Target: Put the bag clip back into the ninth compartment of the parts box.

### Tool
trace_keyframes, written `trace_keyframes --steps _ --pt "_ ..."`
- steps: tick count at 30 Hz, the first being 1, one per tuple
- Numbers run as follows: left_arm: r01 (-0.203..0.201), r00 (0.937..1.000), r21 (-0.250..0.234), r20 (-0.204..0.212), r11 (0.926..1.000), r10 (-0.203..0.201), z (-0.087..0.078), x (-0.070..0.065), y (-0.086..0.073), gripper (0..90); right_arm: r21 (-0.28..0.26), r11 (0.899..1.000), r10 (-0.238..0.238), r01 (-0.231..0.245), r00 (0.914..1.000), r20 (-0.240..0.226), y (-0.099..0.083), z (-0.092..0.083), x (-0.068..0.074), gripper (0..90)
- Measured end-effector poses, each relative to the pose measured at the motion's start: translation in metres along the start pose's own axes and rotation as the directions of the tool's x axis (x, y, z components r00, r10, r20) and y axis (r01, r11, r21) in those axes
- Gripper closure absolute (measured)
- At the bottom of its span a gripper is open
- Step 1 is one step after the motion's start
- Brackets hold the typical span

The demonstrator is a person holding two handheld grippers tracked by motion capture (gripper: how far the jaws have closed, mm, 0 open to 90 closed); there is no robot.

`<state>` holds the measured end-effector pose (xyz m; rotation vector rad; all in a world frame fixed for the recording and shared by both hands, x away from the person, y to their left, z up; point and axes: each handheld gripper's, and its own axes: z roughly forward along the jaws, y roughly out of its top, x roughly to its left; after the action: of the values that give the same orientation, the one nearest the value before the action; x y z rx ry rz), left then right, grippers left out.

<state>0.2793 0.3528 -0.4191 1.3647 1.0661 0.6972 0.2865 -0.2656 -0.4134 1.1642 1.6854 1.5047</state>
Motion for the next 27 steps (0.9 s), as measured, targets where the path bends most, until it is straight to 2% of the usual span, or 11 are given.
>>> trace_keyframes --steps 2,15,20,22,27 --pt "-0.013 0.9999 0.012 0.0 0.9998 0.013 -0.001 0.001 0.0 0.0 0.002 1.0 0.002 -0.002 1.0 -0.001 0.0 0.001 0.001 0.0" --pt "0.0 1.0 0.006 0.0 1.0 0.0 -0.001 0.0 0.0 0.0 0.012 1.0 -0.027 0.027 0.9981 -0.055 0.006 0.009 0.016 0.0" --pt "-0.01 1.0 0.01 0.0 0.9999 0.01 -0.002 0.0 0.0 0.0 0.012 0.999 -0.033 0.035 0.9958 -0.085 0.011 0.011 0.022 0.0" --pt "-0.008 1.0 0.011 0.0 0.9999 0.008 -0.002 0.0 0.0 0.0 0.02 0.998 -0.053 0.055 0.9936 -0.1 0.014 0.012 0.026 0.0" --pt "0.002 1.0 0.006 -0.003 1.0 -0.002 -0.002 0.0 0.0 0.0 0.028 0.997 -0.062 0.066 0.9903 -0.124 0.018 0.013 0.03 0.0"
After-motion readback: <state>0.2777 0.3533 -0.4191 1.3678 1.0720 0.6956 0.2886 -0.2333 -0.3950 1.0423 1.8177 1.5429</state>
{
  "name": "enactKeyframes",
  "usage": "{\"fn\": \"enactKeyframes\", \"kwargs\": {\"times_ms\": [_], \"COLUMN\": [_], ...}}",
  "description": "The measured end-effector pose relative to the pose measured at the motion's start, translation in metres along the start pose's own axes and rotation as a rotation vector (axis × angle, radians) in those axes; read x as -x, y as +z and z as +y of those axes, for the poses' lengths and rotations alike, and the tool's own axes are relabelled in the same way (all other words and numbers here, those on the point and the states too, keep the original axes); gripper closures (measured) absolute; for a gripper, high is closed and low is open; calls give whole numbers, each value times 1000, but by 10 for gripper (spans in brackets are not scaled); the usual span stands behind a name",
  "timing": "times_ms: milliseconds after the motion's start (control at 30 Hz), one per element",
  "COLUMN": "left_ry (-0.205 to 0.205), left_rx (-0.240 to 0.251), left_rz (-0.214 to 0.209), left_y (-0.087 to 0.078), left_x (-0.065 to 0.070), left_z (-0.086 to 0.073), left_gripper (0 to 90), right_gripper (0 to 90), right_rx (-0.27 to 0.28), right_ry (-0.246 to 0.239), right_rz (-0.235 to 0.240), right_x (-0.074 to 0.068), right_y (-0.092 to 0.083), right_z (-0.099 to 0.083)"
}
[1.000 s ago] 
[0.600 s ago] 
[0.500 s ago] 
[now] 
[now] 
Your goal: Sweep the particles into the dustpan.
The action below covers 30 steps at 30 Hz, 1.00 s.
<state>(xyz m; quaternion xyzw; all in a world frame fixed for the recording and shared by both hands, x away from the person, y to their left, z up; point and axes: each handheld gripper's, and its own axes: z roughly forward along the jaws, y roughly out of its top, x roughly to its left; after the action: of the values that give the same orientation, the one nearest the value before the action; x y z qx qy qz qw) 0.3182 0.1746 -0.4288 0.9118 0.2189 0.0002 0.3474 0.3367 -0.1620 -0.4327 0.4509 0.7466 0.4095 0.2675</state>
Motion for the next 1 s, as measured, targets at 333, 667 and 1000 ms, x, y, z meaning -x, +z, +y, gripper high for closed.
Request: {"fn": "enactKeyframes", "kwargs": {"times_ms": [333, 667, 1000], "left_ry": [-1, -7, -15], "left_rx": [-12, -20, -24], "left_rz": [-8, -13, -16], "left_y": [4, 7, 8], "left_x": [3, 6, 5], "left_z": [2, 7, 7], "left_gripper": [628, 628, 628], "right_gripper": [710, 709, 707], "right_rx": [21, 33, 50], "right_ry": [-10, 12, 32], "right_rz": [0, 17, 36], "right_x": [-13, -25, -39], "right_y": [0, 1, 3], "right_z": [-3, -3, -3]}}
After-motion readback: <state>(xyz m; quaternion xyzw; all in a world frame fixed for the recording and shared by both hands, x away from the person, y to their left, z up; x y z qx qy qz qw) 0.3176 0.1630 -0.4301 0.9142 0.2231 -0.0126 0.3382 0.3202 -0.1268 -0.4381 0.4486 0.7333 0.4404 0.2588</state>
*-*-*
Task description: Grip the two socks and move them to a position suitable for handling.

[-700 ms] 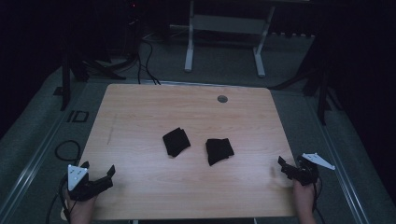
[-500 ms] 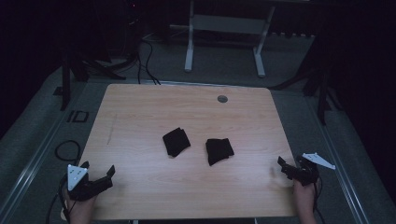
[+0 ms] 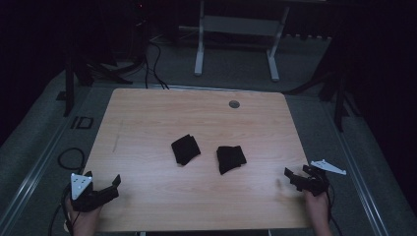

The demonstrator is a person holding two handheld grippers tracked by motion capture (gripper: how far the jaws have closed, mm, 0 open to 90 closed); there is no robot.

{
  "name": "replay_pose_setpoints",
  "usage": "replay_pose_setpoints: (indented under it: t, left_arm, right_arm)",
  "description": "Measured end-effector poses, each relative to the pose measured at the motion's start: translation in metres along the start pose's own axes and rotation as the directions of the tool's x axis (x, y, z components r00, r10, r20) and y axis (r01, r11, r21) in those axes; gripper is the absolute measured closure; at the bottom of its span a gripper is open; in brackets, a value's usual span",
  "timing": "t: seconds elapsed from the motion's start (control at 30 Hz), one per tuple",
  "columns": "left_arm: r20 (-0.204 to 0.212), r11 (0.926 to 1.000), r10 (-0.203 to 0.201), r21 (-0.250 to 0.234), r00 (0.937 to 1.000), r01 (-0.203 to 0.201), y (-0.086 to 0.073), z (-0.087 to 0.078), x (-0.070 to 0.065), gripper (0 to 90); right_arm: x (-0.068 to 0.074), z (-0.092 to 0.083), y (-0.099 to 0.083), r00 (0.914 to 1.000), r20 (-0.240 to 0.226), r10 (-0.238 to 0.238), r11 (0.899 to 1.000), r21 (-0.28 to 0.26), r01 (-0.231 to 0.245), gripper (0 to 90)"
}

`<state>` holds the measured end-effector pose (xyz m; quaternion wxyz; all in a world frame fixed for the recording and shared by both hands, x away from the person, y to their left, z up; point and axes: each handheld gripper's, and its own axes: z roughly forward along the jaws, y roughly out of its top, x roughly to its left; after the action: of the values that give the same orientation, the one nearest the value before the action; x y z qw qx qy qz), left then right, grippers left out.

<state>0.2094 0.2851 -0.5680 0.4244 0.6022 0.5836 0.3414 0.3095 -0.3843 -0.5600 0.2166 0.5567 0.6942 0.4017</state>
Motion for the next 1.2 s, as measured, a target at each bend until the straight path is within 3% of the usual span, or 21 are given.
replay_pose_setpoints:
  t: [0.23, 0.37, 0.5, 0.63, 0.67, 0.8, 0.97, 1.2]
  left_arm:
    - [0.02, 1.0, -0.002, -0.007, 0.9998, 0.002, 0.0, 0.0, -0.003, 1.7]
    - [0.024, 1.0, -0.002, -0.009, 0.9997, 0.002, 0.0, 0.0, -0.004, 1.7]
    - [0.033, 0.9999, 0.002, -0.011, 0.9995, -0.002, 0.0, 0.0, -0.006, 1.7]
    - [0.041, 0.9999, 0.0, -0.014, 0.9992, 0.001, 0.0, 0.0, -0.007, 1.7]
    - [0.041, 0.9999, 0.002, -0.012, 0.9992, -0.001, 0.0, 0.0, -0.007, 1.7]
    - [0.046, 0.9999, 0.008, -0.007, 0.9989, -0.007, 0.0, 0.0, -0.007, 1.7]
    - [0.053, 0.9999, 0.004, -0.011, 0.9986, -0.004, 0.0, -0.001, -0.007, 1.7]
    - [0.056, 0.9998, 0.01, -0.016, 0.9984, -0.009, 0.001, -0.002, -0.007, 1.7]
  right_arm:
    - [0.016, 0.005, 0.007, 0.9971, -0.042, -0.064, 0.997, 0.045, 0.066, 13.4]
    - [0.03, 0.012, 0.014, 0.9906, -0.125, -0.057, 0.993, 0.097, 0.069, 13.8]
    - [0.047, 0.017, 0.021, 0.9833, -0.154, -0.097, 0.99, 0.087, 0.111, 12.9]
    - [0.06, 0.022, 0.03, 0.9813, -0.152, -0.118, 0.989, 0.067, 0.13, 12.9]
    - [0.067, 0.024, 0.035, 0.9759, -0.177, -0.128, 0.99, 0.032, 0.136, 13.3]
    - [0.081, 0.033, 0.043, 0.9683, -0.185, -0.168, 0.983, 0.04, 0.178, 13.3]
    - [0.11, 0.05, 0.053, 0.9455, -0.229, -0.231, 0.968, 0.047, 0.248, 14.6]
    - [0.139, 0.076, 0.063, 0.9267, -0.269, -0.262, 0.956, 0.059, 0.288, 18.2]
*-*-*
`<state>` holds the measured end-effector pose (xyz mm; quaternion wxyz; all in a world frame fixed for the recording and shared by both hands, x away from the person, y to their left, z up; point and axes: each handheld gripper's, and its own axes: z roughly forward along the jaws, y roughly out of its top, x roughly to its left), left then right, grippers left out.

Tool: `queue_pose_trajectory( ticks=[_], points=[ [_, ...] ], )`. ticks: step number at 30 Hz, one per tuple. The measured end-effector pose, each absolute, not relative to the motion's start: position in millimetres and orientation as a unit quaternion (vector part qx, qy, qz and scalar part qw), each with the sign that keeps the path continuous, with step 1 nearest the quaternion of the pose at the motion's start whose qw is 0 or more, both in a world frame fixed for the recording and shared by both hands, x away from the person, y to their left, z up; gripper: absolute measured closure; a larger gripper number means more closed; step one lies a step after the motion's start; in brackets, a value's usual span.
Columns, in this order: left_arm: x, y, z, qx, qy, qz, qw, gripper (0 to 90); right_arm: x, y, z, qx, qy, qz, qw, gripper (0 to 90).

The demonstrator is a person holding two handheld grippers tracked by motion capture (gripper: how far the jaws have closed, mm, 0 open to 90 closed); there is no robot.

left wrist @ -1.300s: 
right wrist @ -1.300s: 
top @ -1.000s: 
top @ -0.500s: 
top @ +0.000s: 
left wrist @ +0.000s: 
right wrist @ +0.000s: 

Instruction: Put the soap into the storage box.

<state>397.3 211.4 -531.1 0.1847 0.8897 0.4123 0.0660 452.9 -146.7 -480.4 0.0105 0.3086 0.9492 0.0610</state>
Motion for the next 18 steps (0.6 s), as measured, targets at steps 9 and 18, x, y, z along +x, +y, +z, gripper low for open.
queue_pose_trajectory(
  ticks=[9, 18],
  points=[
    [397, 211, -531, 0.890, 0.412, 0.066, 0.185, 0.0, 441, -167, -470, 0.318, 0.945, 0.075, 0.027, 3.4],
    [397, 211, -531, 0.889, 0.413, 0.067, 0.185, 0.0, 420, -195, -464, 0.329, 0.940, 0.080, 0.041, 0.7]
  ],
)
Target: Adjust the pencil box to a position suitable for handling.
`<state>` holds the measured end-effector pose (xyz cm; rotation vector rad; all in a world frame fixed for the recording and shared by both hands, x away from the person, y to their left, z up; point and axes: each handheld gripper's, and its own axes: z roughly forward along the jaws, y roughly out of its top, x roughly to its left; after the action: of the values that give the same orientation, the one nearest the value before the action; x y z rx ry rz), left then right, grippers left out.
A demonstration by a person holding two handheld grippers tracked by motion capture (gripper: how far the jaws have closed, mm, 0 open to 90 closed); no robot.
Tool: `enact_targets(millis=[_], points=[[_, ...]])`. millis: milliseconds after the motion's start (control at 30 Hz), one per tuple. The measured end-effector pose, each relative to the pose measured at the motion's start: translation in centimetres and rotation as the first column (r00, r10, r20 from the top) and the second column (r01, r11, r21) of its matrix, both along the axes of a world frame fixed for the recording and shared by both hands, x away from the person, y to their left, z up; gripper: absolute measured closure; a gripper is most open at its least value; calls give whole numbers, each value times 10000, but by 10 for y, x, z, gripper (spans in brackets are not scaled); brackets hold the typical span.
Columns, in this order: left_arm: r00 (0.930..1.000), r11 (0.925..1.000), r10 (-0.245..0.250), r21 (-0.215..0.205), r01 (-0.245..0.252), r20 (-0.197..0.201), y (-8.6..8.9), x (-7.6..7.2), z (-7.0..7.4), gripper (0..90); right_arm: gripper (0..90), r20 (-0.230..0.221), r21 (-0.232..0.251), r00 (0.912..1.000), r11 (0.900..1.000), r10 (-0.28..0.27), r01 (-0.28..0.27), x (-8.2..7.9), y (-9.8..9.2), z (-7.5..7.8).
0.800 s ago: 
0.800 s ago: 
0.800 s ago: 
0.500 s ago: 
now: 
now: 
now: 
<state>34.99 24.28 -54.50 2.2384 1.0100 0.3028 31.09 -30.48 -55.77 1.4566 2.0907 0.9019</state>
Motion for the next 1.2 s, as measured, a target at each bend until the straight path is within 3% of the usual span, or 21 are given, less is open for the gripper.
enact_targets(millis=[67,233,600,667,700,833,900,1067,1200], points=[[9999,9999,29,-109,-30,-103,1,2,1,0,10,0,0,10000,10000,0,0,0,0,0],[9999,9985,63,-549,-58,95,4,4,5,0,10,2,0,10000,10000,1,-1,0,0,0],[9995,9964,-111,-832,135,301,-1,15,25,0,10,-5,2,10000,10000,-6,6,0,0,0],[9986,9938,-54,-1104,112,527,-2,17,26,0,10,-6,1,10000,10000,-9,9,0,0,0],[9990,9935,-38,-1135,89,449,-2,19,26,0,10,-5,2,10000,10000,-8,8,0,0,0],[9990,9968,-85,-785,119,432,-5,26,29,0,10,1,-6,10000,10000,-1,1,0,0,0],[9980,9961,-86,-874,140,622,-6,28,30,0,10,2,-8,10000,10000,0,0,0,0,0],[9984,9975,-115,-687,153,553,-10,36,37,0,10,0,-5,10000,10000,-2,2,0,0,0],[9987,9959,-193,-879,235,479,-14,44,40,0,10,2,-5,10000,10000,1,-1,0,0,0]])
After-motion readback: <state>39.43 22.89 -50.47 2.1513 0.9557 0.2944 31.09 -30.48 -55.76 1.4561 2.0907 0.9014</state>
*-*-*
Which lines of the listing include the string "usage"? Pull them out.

Exercise result:
  "usage": "{\"fn\": \"enactKeyframes\", \"kwargs\": {\"times_ms\": [_], \"COLUMN\": [_], ...}}",
  "usage": "replay_pose_setpoints: (indented under it: t, left_arm, right_arm)",

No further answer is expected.